Chapter Text
Clint could tell that the pretty blonde in a red polka-dot dress was in trouble. She was sunburned, sweating, and had that desperate look in her eyes he’d seen too often. He would probably look the same if he had screaming twin two-year olds refusing to climb into their purple flying elephant.
Although he'd already been relieved of duty, he stepped back into the ride area and crouched down to eye-level with the kids. He gave them his best smile. "Hey, now! Miss Ellie the Princess Elephant wants to take you flying. Do you want to fly with her?"
The little boy and girl cried louder. Their faces were dangerously red, and it was almost a hundred degrees on this Orlando afternoon. He didn't blame them at all for not wanting to go on a giant spinning ride under the sun's full blast.

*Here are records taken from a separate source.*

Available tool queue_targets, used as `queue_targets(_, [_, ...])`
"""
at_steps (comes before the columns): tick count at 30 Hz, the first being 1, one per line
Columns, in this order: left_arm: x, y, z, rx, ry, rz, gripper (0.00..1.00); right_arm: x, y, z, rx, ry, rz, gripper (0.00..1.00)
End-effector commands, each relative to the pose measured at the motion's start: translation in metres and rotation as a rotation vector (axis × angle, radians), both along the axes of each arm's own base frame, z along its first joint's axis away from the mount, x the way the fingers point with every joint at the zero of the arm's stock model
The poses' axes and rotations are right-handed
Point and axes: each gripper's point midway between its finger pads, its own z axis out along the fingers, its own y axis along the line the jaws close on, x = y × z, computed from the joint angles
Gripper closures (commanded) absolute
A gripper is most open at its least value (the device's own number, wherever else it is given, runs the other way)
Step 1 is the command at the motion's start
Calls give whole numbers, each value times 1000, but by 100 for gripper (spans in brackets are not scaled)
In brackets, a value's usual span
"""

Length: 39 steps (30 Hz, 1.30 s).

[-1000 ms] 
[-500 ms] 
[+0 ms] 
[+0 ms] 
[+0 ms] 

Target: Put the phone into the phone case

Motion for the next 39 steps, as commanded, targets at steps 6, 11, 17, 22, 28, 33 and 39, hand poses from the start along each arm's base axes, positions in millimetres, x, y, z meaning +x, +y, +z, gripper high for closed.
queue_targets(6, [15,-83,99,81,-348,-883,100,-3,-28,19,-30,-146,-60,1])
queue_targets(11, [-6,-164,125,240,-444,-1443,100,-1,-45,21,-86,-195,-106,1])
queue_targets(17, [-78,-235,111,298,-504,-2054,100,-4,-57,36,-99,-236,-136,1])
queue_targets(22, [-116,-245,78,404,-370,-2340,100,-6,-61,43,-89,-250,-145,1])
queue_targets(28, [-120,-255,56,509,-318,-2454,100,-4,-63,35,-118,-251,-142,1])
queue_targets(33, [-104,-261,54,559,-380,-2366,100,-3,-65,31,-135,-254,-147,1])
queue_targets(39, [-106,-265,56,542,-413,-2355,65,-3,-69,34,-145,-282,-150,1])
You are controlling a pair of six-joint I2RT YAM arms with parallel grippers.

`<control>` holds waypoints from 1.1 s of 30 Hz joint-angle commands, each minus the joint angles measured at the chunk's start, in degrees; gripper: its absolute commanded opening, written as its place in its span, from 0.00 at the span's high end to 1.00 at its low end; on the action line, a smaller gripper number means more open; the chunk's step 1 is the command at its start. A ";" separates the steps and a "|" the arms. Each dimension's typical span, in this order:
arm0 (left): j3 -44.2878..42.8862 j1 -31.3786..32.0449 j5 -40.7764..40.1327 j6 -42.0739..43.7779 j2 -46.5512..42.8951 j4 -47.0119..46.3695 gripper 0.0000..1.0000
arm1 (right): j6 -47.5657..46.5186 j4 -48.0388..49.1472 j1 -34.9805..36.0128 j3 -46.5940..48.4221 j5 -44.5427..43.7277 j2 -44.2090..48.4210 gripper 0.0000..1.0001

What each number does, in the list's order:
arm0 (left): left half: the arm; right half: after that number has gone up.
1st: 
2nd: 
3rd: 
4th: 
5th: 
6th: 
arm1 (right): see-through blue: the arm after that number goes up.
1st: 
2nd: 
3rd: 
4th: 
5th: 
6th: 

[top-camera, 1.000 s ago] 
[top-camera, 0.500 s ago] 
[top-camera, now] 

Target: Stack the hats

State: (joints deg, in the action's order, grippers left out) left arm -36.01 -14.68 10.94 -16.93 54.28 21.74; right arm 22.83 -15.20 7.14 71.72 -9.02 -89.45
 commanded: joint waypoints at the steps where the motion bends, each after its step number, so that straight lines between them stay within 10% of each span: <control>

"We just waited in line for forty minutes," the mom said, her voice clogged and tears beginning to well. Around them, two dozen other riders had already mounted their vehicles and were shifting impatiently. The ride music, which Clint had to listen to for eight hours at a stretch, was absurdly loud and grating.
The girl started crying harder, and the boy kicked Ellie the Princess Elephant. Clint wished he could magically transport himself to one of the nice air-conditioned bars by the lake, drinking something cold and refreshing.
Instead he stood up and focused on the mom. "How about we all take a break in the theater, and I'll get you a return pass for later on? Front of the line privilege."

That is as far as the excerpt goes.